* What you need to do: Output the exact lines that start at the one containing "Point to the orange toy" and continue to the last line of the entries below; do not output pictures.

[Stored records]
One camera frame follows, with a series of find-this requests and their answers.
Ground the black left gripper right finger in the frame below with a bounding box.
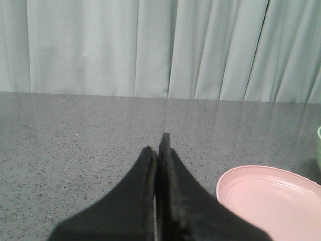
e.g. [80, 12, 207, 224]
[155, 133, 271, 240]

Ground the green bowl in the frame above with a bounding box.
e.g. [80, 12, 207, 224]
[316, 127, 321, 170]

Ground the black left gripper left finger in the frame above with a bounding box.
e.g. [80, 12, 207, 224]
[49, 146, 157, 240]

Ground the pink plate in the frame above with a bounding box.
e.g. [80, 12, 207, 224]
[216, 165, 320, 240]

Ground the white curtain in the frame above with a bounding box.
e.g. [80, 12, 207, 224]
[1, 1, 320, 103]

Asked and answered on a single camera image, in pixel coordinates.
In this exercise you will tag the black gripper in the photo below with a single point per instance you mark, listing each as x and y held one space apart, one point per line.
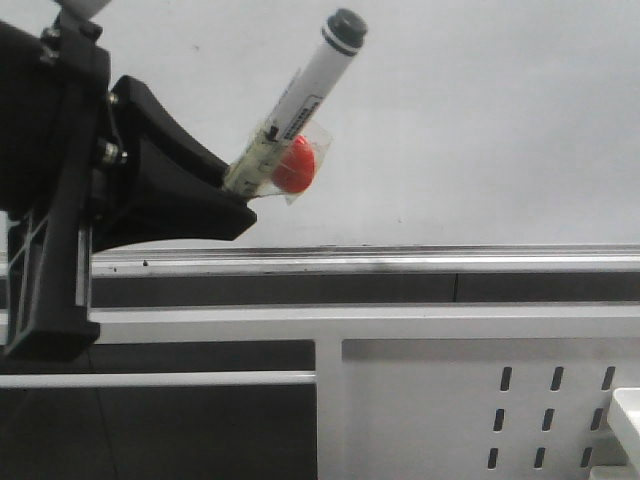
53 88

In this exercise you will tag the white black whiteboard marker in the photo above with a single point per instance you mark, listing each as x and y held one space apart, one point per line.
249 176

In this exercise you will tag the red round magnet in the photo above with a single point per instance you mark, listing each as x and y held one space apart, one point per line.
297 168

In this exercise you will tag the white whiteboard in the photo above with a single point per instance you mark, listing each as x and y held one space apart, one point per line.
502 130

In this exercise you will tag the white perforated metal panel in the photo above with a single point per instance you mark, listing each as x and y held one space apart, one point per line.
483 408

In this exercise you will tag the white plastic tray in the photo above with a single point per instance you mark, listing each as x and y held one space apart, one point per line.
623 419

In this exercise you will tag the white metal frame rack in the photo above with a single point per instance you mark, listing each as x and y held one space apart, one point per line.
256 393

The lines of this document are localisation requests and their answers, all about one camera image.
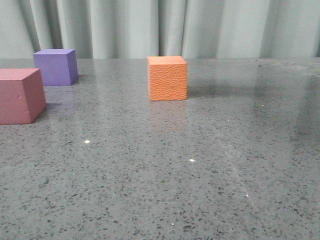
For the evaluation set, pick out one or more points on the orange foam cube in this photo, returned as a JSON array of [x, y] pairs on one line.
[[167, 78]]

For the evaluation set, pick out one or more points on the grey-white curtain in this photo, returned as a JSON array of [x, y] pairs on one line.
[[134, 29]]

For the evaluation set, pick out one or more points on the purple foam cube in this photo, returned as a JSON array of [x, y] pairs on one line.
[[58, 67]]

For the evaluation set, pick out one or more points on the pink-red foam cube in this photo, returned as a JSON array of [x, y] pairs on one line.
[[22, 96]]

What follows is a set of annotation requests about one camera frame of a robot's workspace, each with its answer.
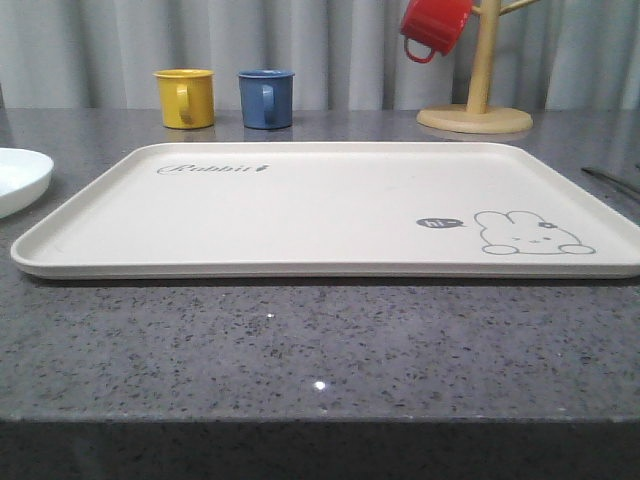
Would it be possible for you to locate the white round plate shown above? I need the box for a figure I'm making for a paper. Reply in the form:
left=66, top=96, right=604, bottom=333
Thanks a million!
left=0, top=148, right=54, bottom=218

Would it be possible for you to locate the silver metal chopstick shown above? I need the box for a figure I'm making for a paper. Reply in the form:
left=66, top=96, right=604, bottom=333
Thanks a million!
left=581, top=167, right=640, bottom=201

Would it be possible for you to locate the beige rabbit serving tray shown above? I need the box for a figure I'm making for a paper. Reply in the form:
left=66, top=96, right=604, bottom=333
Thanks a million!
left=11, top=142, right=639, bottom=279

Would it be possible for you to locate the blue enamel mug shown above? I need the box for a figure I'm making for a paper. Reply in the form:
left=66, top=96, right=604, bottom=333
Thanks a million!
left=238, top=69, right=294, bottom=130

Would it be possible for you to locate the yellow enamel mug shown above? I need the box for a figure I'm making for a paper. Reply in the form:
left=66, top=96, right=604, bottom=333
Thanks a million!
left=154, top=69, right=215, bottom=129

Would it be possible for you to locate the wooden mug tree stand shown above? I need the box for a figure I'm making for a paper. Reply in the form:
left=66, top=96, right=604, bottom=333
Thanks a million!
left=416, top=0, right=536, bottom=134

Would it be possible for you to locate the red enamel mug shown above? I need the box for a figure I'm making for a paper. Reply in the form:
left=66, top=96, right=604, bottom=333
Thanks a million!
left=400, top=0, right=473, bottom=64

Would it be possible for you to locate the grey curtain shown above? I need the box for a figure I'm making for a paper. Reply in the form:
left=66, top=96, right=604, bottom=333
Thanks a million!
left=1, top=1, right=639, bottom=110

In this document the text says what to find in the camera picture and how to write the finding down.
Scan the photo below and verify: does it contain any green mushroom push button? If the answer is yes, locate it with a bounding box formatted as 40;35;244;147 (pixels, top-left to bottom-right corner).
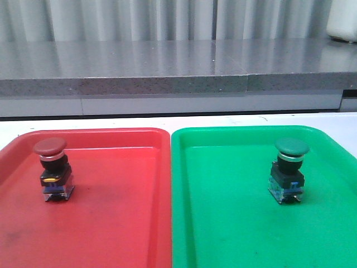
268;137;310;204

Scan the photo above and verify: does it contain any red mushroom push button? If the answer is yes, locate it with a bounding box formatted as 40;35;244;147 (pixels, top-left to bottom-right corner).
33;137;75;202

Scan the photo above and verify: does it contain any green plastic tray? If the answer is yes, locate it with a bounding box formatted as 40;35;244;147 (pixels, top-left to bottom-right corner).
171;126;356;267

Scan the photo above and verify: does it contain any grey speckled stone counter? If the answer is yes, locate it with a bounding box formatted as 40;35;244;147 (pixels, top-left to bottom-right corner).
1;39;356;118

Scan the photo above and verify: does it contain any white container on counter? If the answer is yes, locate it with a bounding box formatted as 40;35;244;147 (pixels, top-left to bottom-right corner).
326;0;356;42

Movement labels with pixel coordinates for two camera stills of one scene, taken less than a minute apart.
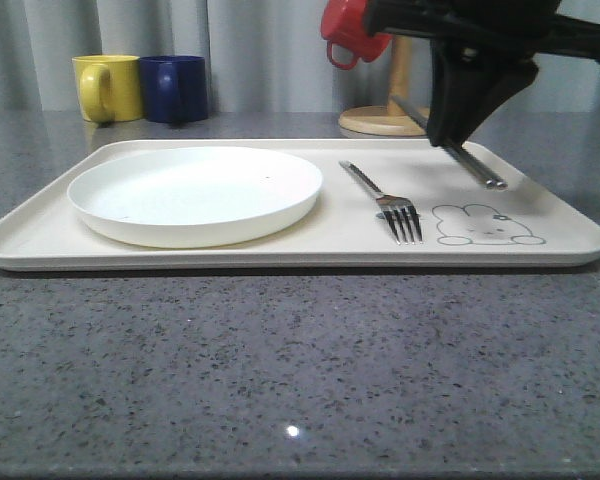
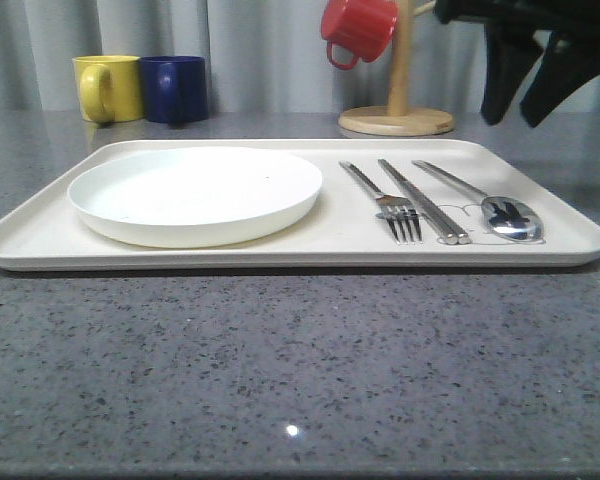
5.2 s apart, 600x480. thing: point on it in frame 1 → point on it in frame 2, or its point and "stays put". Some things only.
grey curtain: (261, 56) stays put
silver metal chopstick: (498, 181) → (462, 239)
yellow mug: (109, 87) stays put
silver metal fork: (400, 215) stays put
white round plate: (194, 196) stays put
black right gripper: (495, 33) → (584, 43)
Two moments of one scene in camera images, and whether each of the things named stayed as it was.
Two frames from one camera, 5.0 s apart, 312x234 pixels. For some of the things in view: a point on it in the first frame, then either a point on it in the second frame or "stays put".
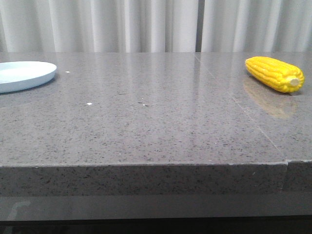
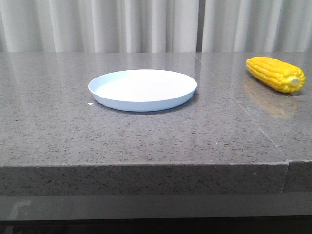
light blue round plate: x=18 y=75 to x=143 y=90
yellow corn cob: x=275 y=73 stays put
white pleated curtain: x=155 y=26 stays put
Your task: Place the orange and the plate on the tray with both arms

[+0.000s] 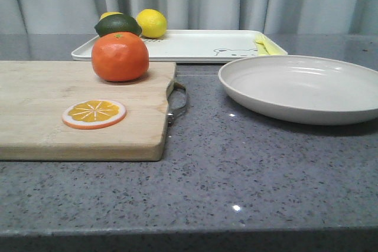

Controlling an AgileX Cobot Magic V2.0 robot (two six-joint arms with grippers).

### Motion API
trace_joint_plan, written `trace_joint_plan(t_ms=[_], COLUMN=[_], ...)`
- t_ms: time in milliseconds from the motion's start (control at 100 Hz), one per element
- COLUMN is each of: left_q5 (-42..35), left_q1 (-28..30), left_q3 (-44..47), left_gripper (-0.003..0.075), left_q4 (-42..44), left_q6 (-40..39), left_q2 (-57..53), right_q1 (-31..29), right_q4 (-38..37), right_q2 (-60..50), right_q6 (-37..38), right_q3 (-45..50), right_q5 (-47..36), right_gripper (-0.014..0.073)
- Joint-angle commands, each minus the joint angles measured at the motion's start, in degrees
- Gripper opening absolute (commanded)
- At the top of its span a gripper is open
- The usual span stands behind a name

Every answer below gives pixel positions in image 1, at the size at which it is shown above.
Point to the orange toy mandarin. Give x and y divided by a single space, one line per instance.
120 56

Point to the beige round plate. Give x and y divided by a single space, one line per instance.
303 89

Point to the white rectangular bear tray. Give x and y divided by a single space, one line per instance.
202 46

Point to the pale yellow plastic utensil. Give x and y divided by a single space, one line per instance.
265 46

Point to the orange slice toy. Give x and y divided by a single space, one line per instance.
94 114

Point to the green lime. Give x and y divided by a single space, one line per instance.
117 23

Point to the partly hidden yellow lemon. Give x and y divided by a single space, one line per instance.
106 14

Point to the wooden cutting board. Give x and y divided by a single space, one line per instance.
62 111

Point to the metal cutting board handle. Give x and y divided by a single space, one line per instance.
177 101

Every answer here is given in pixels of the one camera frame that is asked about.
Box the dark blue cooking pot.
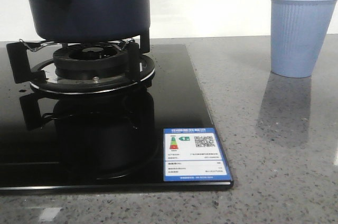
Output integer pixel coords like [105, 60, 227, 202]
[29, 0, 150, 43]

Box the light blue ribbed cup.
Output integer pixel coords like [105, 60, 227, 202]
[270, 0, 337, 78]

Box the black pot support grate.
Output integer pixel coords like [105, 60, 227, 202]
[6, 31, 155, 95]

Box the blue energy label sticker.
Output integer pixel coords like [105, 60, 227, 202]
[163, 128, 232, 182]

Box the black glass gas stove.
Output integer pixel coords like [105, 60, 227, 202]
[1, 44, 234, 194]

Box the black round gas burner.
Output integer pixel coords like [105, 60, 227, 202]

* Written solution:
Point to the orange toy mandarin. Give x and y divided by a single space, one line per instance.
120 56

Point to the beige round plate. Give x and y divided by a single space, one line per instance.
303 89

Point to the white rectangular bear tray. Give x and y divided by a single space, one line per instance.
202 46

Point to the pale yellow plastic utensil. Give x and y divided by a single space, one line per instance.
265 46

Point to the orange slice toy. Give x and y divided by a single space, one line per instance.
94 114

Point to the green lime. Give x and y divided by a single space, one line per instance.
117 23

Point to the partly hidden yellow lemon. Give x and y divided by a single space, one line per instance.
106 14

Point to the wooden cutting board. Give x and y divided by a single space, one line per instance.
62 111

Point to the metal cutting board handle. Give x and y divided by a single space, one line per instance.
177 101

Every answer here is given in pixels of the one camera frame that is asked about.
Box the dark blue cooking pot.
Output integer pixel coords like [105, 60, 227, 202]
[29, 0, 150, 43]

Box the light blue ribbed cup.
Output integer pixel coords like [105, 60, 227, 202]
[270, 0, 337, 78]

Box the black pot support grate.
Output integer pixel coords like [105, 60, 227, 202]
[6, 31, 155, 95]

Box the blue energy label sticker.
Output integer pixel coords like [105, 60, 227, 202]
[163, 128, 232, 182]

Box the black glass gas stove.
Output integer pixel coords like [105, 60, 227, 202]
[1, 44, 234, 194]

Box the black round gas burner.
Output integer pixel coords like [105, 60, 227, 202]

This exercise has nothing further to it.